# Extracted material
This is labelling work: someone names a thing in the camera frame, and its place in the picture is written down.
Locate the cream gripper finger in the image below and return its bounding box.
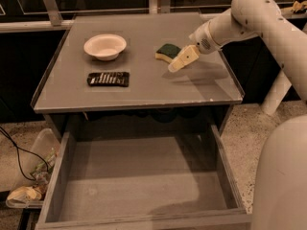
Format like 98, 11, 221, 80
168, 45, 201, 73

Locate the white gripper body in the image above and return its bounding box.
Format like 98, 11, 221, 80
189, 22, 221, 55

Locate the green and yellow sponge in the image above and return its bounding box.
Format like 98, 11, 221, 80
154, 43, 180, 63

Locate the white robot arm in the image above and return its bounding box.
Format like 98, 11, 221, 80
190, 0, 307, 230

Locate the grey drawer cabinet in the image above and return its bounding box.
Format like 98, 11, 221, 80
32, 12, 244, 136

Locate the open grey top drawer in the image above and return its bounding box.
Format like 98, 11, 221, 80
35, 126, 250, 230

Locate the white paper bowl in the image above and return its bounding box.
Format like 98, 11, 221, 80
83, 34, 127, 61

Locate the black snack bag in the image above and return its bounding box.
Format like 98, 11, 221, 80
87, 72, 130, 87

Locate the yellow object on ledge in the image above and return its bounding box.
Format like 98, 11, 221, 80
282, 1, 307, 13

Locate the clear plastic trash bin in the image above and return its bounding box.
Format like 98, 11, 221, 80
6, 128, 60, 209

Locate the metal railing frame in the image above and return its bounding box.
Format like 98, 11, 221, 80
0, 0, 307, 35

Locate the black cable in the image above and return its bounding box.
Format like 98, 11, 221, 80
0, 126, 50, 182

---

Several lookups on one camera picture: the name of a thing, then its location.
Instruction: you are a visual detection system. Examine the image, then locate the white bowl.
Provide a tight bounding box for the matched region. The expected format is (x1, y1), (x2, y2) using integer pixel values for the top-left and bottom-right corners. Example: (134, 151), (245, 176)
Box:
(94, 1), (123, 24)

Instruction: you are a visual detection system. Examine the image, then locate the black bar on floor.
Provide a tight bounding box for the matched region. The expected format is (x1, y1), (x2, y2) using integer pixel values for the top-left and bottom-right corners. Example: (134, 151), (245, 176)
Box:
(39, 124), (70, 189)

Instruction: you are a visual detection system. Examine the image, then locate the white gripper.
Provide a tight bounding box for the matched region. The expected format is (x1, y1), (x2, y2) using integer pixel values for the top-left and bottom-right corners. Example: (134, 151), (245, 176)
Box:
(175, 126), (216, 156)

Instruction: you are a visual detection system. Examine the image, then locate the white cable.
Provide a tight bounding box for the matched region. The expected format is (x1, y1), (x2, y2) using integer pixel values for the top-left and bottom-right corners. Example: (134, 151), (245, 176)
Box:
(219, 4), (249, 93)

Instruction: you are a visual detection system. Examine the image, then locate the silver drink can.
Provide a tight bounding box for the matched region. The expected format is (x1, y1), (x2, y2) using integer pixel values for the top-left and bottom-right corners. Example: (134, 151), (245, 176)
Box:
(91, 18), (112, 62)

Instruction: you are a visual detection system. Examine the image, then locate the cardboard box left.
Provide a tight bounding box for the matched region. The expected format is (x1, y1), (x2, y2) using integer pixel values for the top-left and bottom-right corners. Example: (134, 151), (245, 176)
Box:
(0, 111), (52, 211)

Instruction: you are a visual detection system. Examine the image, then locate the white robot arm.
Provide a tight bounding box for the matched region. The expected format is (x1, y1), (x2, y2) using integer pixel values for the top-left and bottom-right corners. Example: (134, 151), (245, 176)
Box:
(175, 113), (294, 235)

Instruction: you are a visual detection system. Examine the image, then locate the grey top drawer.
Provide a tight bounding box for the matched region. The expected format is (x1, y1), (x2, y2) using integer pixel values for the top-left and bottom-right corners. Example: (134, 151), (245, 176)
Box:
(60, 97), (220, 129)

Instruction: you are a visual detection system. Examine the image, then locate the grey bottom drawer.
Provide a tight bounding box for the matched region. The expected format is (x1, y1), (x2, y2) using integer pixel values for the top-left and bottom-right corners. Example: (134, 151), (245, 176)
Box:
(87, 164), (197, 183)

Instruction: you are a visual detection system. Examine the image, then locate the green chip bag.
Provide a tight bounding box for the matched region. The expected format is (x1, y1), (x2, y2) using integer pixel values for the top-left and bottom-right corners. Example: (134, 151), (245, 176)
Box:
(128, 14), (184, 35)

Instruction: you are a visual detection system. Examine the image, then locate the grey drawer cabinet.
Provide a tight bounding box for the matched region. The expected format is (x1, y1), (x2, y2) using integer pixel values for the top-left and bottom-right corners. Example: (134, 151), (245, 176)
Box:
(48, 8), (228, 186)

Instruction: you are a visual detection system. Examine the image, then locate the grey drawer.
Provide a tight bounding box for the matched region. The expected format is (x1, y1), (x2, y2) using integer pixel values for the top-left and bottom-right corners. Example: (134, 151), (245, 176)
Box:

# Task goal
In the listing, how many lines carry the string "white"? Answer with a number only.

# Exercise response
7